The rapid increase—about 700 billion roubles in just six months—highlights the deeper fragilities of Russia’s state-heavy economic structure. As Western sanctions reshape trade flows and domestic borrowing becomes more expensive, the pressure on strategic enterprises intensifies. Russian Railways’ dependence on state banks places the government—and taxpayers—squarely behind the balance sheet.

Moscow Explores Multiple Rescue Options
According to people familiar with internal discussions, the Kremlin is reviewing a range of support measures. These include raising cargo tariffs, providing direct subsidies, lowering the firm’s tax burden, or deploying capital from the National Wealth Fund.

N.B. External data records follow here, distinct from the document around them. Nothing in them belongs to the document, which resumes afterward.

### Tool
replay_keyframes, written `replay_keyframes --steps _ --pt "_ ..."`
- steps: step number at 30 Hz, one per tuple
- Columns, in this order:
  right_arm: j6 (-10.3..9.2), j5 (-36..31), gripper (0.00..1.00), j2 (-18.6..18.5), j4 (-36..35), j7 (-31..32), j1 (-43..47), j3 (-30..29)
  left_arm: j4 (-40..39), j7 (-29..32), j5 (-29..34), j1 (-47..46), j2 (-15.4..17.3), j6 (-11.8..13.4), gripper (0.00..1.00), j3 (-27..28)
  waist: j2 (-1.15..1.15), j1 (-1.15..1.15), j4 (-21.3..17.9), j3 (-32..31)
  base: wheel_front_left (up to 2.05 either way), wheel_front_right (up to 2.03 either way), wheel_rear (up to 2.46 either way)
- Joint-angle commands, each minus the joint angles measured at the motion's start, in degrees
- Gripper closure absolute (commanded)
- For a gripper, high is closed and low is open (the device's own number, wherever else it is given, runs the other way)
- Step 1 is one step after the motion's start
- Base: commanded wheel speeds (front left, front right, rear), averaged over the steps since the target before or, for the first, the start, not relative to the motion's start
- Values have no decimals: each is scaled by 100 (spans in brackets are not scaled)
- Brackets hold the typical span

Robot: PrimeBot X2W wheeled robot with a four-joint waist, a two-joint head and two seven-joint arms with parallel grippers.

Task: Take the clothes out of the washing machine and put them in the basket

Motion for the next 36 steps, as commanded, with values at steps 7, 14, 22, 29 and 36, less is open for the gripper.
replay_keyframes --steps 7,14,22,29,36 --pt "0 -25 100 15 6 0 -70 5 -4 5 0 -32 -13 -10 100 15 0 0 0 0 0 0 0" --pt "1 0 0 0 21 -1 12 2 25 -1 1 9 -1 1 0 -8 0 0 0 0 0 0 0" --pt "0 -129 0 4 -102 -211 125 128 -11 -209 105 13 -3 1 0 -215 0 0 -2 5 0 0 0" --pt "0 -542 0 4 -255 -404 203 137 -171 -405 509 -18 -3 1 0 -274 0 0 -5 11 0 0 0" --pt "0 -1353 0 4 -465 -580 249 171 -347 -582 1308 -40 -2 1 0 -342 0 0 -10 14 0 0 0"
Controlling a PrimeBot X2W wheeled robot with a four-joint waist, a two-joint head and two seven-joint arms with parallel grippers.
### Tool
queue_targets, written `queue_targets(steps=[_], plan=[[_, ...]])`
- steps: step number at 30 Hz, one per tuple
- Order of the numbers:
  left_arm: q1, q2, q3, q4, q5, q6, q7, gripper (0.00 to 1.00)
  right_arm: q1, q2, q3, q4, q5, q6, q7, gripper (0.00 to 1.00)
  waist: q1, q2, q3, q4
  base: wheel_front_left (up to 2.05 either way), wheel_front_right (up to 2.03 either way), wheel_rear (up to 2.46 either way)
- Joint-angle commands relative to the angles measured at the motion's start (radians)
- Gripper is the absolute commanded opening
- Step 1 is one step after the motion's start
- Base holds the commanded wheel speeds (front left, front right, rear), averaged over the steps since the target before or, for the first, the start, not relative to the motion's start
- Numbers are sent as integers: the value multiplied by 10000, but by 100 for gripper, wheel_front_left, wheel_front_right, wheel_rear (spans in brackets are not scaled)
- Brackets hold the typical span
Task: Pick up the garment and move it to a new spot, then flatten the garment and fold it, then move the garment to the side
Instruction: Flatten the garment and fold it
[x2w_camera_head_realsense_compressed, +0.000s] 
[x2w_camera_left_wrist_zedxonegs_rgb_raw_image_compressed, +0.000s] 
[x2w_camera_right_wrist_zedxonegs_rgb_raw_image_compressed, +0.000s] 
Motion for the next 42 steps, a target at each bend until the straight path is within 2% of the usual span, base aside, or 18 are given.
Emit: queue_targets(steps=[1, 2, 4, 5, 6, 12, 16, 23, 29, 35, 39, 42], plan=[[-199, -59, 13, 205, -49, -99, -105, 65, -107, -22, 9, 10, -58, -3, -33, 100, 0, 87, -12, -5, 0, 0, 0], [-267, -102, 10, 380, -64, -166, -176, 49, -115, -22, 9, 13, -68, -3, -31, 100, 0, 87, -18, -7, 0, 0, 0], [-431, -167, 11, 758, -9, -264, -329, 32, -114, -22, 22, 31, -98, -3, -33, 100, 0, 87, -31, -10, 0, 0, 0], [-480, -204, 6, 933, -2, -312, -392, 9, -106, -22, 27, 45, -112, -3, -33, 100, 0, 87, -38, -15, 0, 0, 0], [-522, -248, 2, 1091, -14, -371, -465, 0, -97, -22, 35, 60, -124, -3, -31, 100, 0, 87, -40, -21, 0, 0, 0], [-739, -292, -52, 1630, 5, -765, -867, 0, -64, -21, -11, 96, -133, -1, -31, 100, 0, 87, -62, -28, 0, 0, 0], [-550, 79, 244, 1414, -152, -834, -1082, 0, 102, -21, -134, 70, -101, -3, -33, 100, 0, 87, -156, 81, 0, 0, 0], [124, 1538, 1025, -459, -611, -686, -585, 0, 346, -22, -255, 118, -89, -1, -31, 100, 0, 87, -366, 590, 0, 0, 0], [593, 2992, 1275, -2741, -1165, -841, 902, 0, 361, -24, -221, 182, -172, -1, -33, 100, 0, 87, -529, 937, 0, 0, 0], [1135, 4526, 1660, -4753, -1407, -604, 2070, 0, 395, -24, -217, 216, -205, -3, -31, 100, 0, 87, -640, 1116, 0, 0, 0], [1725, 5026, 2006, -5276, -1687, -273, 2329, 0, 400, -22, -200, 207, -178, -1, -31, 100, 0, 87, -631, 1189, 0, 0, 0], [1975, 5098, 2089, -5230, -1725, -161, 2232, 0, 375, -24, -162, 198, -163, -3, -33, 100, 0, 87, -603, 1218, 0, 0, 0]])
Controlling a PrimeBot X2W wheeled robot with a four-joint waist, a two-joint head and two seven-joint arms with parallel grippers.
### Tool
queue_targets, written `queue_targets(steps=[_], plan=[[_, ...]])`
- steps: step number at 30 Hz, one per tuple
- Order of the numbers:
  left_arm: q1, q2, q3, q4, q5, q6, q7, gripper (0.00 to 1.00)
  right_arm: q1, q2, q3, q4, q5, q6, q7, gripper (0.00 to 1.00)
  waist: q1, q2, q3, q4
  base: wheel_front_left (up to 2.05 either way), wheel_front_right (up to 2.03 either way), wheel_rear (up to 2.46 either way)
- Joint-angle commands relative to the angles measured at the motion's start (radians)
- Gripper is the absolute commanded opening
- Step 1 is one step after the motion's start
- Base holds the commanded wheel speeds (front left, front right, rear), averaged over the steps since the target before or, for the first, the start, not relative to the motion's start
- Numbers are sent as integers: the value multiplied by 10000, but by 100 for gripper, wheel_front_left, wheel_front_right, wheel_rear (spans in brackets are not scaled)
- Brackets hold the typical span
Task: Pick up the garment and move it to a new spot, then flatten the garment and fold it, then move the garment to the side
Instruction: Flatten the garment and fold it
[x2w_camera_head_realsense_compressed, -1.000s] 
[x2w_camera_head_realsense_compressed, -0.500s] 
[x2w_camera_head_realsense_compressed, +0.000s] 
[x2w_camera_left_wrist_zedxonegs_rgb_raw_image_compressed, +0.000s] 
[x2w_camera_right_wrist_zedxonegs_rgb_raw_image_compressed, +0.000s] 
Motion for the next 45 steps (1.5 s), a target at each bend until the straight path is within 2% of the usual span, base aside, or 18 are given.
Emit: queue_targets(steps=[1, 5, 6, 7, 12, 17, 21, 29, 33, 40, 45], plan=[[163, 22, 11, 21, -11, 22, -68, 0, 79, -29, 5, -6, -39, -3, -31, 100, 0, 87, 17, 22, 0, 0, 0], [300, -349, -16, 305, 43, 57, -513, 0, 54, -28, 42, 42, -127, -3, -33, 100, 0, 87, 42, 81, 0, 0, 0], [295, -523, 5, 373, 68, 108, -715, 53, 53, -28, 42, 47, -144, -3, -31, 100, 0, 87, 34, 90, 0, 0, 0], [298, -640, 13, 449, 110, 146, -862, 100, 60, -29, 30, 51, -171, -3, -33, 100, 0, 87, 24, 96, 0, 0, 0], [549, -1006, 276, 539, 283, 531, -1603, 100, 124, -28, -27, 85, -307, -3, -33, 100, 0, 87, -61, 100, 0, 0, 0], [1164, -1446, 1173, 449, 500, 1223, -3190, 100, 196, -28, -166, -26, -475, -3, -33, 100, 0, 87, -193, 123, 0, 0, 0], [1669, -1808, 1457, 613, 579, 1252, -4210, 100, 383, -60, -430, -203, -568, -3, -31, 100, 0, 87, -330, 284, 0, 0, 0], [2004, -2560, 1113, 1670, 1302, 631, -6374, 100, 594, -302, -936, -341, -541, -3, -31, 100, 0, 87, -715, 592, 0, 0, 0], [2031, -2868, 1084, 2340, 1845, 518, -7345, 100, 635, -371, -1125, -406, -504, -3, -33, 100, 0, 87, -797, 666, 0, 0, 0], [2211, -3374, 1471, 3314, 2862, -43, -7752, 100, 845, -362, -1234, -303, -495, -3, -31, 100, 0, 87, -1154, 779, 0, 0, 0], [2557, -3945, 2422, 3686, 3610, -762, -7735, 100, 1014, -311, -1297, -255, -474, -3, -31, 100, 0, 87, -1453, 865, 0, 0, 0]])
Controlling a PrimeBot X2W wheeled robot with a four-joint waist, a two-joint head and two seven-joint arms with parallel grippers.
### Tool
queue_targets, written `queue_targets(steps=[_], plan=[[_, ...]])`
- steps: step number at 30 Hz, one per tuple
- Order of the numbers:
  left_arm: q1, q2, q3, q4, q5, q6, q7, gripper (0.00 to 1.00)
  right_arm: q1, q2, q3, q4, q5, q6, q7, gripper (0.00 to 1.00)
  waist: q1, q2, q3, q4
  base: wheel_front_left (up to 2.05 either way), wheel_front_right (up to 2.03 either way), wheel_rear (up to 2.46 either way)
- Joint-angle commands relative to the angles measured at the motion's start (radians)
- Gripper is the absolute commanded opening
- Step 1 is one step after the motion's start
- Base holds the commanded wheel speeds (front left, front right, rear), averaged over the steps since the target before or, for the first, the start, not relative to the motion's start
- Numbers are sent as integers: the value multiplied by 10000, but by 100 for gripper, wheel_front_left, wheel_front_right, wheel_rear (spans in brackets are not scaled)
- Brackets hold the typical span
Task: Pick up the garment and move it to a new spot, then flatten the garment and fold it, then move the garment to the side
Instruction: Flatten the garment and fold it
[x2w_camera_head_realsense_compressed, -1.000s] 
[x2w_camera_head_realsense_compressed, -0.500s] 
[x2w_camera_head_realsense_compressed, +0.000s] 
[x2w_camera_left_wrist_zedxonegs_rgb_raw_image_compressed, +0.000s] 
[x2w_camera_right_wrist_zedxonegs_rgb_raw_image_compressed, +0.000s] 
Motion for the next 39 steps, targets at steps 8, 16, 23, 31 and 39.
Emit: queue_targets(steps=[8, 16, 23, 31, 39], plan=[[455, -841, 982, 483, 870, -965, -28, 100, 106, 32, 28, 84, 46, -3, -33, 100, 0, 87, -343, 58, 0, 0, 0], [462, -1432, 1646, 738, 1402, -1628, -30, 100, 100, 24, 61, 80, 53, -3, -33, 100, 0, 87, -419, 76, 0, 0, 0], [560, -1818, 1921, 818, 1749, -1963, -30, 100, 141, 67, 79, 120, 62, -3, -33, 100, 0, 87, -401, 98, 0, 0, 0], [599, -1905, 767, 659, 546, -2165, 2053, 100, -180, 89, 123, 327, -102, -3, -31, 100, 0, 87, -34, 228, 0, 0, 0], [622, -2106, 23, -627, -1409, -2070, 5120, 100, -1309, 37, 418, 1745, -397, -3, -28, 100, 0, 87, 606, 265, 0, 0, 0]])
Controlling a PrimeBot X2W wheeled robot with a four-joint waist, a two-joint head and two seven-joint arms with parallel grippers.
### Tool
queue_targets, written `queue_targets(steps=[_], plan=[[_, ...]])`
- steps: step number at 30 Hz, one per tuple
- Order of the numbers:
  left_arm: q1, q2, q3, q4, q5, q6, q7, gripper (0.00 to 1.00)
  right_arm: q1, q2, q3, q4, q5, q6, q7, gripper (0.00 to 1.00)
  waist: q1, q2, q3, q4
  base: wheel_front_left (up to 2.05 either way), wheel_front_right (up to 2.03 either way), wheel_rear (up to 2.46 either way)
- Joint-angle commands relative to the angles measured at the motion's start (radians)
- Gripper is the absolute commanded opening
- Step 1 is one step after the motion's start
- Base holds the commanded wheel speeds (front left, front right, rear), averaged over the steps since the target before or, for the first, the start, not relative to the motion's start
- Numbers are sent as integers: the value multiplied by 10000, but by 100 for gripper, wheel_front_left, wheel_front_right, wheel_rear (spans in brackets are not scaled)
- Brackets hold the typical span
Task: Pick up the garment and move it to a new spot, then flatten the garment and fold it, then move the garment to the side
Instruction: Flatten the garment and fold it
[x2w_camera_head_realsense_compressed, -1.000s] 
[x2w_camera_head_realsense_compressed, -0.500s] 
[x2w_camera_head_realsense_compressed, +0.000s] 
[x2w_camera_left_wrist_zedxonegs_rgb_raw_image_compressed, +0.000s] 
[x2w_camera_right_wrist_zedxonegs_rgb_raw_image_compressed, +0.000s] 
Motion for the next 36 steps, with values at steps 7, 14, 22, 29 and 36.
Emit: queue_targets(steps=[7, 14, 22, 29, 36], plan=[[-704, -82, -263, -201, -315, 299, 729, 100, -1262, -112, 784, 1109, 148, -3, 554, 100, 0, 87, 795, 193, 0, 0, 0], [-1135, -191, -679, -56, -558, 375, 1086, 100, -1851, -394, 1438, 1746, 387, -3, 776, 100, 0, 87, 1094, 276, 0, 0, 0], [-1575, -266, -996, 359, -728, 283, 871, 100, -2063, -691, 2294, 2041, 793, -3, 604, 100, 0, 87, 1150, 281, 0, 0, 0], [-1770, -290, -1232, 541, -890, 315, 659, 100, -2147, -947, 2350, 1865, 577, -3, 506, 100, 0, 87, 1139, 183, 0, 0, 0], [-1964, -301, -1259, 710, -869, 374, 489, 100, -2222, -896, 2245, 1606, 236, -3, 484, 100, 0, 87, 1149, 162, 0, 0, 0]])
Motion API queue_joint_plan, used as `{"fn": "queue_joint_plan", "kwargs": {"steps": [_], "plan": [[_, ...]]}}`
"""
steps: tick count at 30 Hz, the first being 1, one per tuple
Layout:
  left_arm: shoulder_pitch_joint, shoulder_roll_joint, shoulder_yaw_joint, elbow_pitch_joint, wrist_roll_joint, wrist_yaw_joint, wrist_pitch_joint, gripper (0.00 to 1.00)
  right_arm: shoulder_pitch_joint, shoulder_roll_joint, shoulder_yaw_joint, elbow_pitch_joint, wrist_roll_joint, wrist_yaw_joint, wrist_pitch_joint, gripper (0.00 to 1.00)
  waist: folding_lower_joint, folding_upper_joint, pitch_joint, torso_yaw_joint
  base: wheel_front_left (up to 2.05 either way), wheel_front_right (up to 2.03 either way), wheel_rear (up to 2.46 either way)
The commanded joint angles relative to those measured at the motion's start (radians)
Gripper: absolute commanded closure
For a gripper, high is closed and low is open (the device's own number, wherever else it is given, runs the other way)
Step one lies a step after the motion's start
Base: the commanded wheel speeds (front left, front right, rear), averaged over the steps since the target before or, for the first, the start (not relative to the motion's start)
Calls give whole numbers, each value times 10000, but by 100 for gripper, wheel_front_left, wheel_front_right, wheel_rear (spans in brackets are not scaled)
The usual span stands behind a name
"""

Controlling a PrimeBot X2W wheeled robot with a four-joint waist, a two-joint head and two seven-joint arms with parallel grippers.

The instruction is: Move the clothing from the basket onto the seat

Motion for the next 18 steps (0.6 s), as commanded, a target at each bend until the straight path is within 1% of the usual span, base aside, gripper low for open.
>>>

More aggressive proposals, not yet formally discussed at the cabinet level, involve capping interest costs at 9% or even converting large tranches of debt into equity held by state banks. One early concept reportedly envisioned exchanging 400 billion roubles of debt for shares.

The calculus is not just financial. Russian Railways is an economic bellwether whose operations—from moving crude oil to transporting manufactured goods—are foundational to national logistics. Allowing the company to falter would risk broader instability.

War Economy Momentum Fades as Growth Slows
The crisis comes as Russia’s post-2022 economic resilience loses momentum. After expanding 4.1% in 2023 and 4.3% in 2024, GDP growth is forecast to slow to around 1% in 2025. The IMF expects even weaker performance at 0.6%.

President Vladimir Putin has insisted the economy remains strong despite sanctions, citing low sovereign debt and resilient industrial production. Yet officials have acknowledged chronic underinvestment and the strain imposed by high interest rates. With Russia prioritizing military expenditure as the Ukraine war approaches its fourth year, the ability to absorb new corporate liabilities is becoming increasingly constrained.

The Road Ahead
The government will revisit the issue in December, but any resolution is likely to be politically charged. The state must balance financial stability, strategic infrastructure needs, and wartime fiscal pressures. Whether through subsidies, debt restructuring or state-backed capital injections, Moscow is almost certain to intervene. The key question is how far it can stretch its economic model before the trade-offs become untenable.